An audience member is given a wooden writing slate and a piece of chalk. They are instructed to write a brief Yes or No question directed at Abraham Lincoln, the head of whom rests upon a nicely decorated box on the stage. The operator displays another slate, showing it clean of any markings on both sides, and places it flat on the stage next to Lincoln’s head. He then lowers a realistic replica of a hand, attached to some sort of mechanism that controls it, onto the face of the slate.
The operator instructs the audience member to read their question out loud. He then flips a switch on the front of the Suitcase - a red light comes on and the Lincoln head starts moving while the former president’s voice is heard through the Suitcase’s speakers. After a few seconds, the head stops moving, the talking ends, and then the hand starts to move around on the slate, as if writing.
When the hand stops moving, the operator slowly picks up the slate, which is now seen to contain chalk writing on it. It says “Yes” or “No” depending on the question that was asked.
Both slates are erased and another question can be asked if desired.
It was a simple and elegant design that produced a nice combination of lifelike movements. Ives controlled the setup using a manual servo controller whereby he twiddled the knobs to make the head move in real time.

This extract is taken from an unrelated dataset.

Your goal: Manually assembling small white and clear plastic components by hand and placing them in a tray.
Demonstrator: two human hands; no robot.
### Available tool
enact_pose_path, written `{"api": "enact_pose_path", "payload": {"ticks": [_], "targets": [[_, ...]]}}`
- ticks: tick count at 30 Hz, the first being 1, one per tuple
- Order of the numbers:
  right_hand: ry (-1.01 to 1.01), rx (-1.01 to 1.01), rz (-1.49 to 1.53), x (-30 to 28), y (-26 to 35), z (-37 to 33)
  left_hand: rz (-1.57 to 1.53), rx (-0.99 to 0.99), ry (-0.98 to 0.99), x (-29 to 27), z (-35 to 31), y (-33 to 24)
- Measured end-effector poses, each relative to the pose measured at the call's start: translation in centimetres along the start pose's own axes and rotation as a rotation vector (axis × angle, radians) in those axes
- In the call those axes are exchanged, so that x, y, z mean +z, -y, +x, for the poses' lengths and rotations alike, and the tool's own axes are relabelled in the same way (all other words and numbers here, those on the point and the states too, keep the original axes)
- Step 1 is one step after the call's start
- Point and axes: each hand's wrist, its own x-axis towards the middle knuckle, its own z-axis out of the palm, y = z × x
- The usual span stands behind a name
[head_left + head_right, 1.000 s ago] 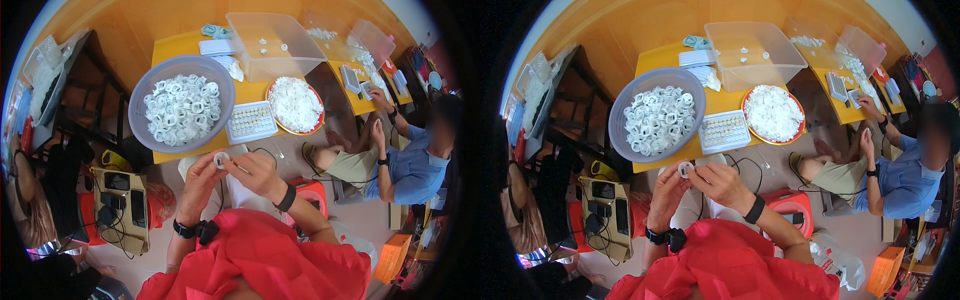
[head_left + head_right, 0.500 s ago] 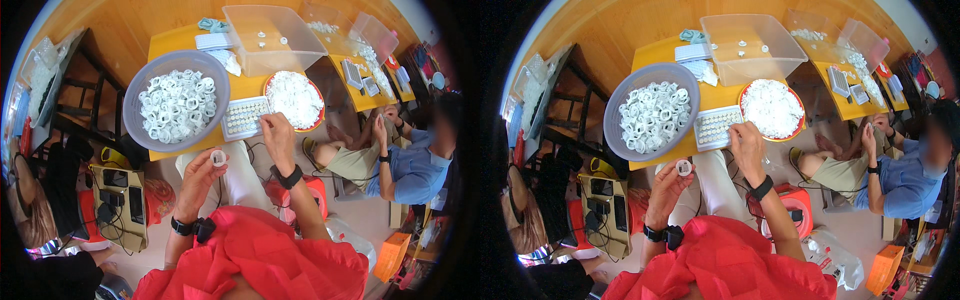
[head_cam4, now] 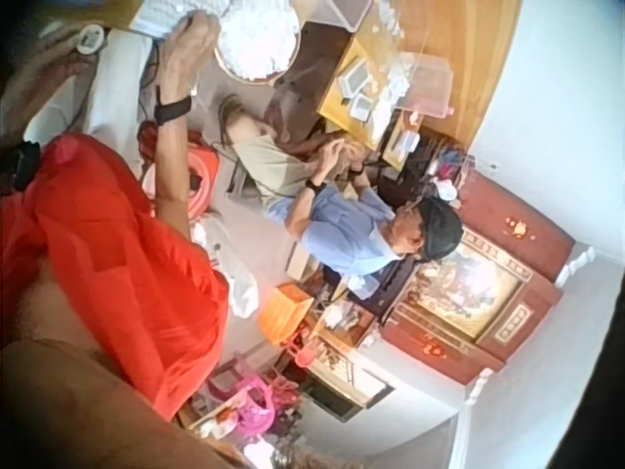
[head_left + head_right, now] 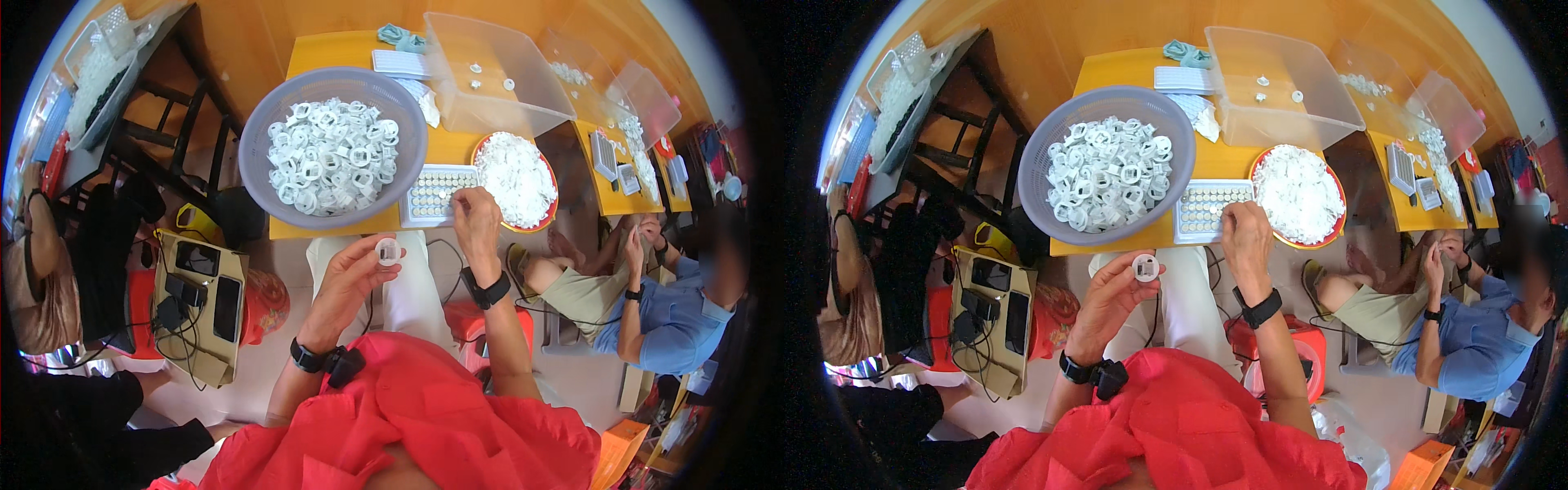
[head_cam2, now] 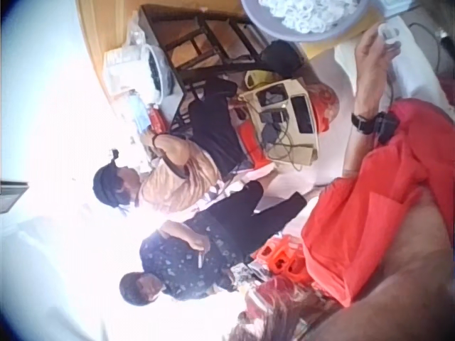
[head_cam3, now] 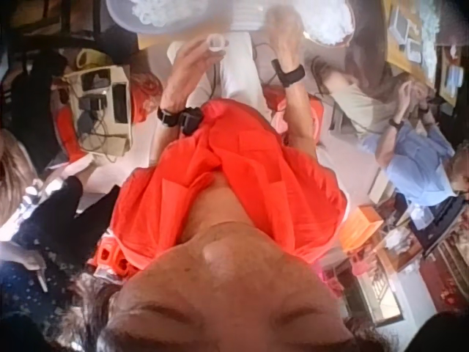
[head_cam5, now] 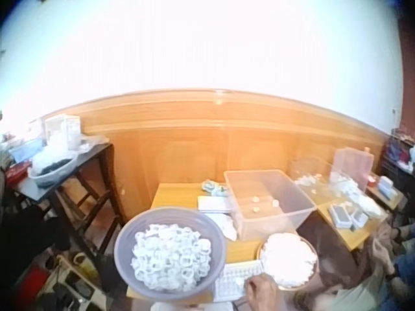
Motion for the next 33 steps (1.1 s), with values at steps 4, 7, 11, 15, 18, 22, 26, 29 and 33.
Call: {"api": "enact_pose_path", "payload": {"ticks": [4, 7, 11, 15, 18, 22, 26, 29, 33], "targets": [[-0.026, 0.035, 0.088, -0.5, 0.7, -0.1, -0.029, -0.014, 0.022, 0.0, -0.2, -0.2], [0.026, 0.068, 0.301, -2.5, 3.0, -0.8, -0.035, -0.036, 0.047, -0.1, -0.4, -0.4], [0.159, 0.002, 0.415, -4.8, 8.2, -3.1, -0.026, -0.021, 0.039, 0.3, -0.2, -0.1], [0.113, -0.17, 0.412, -4.0, 9.9, -4.8, 0.013, -0.014, 0.048, 0.8, -0.1, 0.1], [0.07, -0.295, 0.339, -3.7, 9.7, -5.2, 0.052, -0.004, 0.053, 1.1, -0.2, 0.1], [0.016, -0.366, 0.294, -3.4, 9.7, -5.6, 0.096, 0.029, 0.052, 1.3, -0.5, 0.2], [0.005, -0.449, 0.24, -3.3, 9.5, -6.0, 0.135, 0.033, 0.043, 1.5, -0.8, 0.2], [0.002, -0.504, 0.217, -3.1, 9.3, -6.2, 0.167, 0.048, 0.048, 1.4, -0.9, 0.3], [0.009, -0.534, 0.219, -3.3, 9.4, -6.2, 0.253, 0.067, 0.051, 1.4, -0.9, 0.4]]}}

The Ives head inspired me to make my own using a lightweight painted foam skull I own. The results turned out to my liking and got me thinking about the skull answering questions posed by the audience. I pulled out some Dave Powell Spirit Slates that I’ve been saving for a seance and added a small vinyl hand to do the spirit writing. Both the head and hand are controlled using a fantastic four-servo recorder I bought. The beauty of this device is that it can record up to three minutes of manually controlling the servos to be played back later. None of the usual programming necessary with servo projects is needed. I must admit I’ve been having a lot of fun with this cool piece of equipment.
I felt the skull was too innocuous and lacked personality, so I changed it to Abe Lincoln and his spirit hand. I was delighted to find that my hand-crafted (laser cut) wooden casing (previously used as a music box) fit perfectly as a stand for the Lincoln head. With nice lighting the whole setup looks very pleasing and curious sitting on the Suitcase of Wonders stage.
I like the idea of the servo apparatus being somewhat visible to the audience, peeking out from behind the rear curtain. They can see the mechanisms moving as the head speaks and the hand writes. Because of the cleverness of magic maker Dave Powell, it is very mysterious as to how the writing appears on the slate. No flaps or locking mechanisms are used.
I love when an effect comes together so fluidly, and I’m excited to be incorporating my first animatronics into the mix. Another oddly magical and visually pleasing demonstration comes to life inside the Suitcase of Wonders!